Task objective: Once you find the line with "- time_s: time" in the data that follows, repeat it and every line after it exactly, through the line with "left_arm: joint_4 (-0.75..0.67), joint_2".

Recorded information:
^^^^
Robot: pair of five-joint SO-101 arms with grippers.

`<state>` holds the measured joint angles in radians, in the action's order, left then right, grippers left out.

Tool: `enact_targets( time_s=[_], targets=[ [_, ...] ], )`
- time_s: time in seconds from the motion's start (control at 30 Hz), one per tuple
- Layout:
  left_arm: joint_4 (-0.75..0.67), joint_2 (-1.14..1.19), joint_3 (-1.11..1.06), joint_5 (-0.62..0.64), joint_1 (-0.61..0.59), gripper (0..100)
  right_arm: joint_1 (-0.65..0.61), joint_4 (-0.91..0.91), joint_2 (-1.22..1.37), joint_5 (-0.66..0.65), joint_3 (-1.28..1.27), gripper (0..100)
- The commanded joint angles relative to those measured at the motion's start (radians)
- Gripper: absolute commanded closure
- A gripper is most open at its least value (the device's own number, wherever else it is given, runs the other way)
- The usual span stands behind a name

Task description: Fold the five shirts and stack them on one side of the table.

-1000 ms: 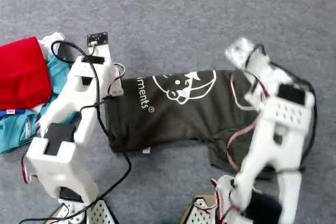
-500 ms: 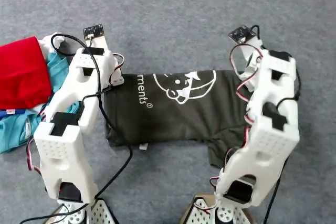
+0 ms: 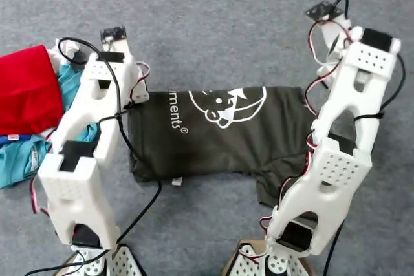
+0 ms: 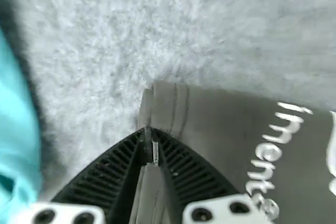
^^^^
Answer to the exercise:
- time_s: time in seconds from the motion's start (control at 30 Hz), one per tuple
- Layout:
  left_arm: joint_4 (-0.75..0.67), joint_2 (-1.14..1.19), joint_3 (-1.11..1.06), joint_5 (-0.62..0.64), joint_1 (-0.61..0.59), gripper (0..100)

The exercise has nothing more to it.